Saturday, 14 August 2010



Britain

Blighty

Conspiracy theories


Conspiracy theories and David Kelly


Aug 13th 2010, 14:29 by T.C. | LONDON

DAVID KELLY was a husband, a father and one of the world's foremost experts on nuclear, chemical and biological weapons. He advised the British government on the matter, particularly in connection with Saddam Hussein's Iraq. He was also one of the main sources for a claim by Andrew Gilligan, then a BBC reporter, that Tony Blair's government had rewritten publicly-released intelligence to make it "sexier", in the hope of justifying the Anglo-American invasion of Iraq in 2003. After Gilligan made his claim, Kelly was quickly identified as the source of the leak. A few days after a stressful appearance before a Parliamentary committe investigating Mr Gilligan's allegations, he was found dead in the woods near his Oxfordshire home.

The official account (given in the Hutton Report) was of suicide. Dr Kelly had cut one of his wrists and swallowed over two dozen painkillers, the reaction of an intensely private man to his sudden and unwanted elevation to star witness for anti-war campaigners. His death is in the news again after a group of doctors wrote to the Times newspaper, claiming that the suicide verdict is unsafe and demanding a proper inquest. That is only right and proper: this was a man, after all, who felt so hounded by his employer that he seemingly resorted to taking his own life. But I find the tone of the coverage particularly interesting. The Times carries a short analysis piece (behind Rupert Murdoch's new paywall) which baldly and seriously poses the question of whether Dr Kelly was murdered by agents of the state.

Did someone rid Tony Blair's Government of this turbulent weapons inspector? David Kelly was the most experienced Briton involved in UN inspections in Iraq to prevent Saddam Hussein acquiring weapons of mass destruction.

[...]

There remain serious questions. Why did Dr Kelly predict that if Iraq was invaded, "I will probably be found dead in the woods?"

The article goes on to list other problems with the official account: there were no fingerprints on the knife used to cut Dr Kelly's wrist, for instance, and Dr Kelly apparently suffered from an aversion to medicine that might have made swallowing that many pills tricky. To be clear, I am not questioning the medical expertise of the doctors, who doubt that the wound to Dr Kelly's wrist was big enough to be fatal. But I am dubious about the jump from questioning the evidence to assuming the existence of death squads in the employ of the prime minister.

British governments of the past 50 years have got up to all sorts of nasty business: conspiring with Israel and France to invade Egpyt and seize the Suez Canal, for instance, or evicting locals from Diego Garcia to make way for an American military base, waging the infamous "dirty war" in Northern Ireland, and selling guns and fighter jets to some of the world's most oppressive governments. They have proved themselves perfectly capable of foot-dragging and coverups after some disaster or other, such as the shooting dead of civil-rights marchers in Northern Ireland on Bloody Sunday.

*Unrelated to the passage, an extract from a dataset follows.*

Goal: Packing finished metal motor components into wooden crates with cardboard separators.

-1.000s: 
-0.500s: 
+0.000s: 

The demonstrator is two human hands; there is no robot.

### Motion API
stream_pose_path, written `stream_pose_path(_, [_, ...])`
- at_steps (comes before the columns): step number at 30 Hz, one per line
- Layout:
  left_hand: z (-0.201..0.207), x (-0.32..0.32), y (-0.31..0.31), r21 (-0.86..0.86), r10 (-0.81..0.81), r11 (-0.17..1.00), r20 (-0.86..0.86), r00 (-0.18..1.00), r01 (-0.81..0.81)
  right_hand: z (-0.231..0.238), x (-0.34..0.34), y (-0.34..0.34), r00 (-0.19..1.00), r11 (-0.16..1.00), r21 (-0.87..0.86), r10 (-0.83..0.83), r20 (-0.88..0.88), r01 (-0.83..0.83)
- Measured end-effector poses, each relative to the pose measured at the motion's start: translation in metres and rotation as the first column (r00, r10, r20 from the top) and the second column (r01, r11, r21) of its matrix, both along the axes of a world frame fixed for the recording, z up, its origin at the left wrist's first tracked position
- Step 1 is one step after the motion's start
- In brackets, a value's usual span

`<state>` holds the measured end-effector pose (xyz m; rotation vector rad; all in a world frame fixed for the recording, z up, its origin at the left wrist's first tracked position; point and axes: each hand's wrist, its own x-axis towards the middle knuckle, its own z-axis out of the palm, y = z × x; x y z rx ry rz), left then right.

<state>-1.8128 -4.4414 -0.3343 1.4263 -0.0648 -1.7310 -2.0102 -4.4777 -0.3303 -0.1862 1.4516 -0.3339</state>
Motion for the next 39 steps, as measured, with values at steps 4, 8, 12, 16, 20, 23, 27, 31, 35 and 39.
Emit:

But the idea that someone in power, with malice aforethought, authorised the cold-blooded murder of a British citizen whose only misdemeanour was speaking to a journalist feels different. That is the sort of thing that blood-soaked dictators in far-away lands get up to, not the rulers of modern democracies mostly governed by the rule of law. We already have a plausible account of the reasons behind the outing of Dr Kelly, namely that the government thought it would be a good way to "fuck Gilligan" and discredit his intensely embarassing story (which later, of course, proved to be almost entirely true).

We've long known that deference is dead, and that people are no longer willing to trust those in authority just by virtue of their position. But this feels like more than healthy scepticism to me. It is one thing to assume that this or that official, or even the government as a whole, might be incompetent, blinded by ideology, paralysed by indecision or riven by personal conflict. It is a wholly different kettle of fish to assume that it is actively malevolent.

Most weirdly of all, this belief—this idea that the previous British government was perfectly prepared to assassinate its own citizens when the circumstances called for it—seems to have had remarkably few consequences. One poll for a BBC documentary on the subject suggests that 22% of people do not think Kelly killed himself. Where are these people? Why aren't they rioting in the streets? Do they seriously believe what they profess to believe, or do such thoughts just form an entertainingly dark and conspiratorial distraction from ordinary, humdrum life? And how do we reconcile the seeming indifference to David Kelly's supposedly state-sanctioned slaying with the protests and furor that rightly accompanied the death of Ian Tomlinson, the protestor shoved to the ground by a policeman at the time of the G20 protests in 2009?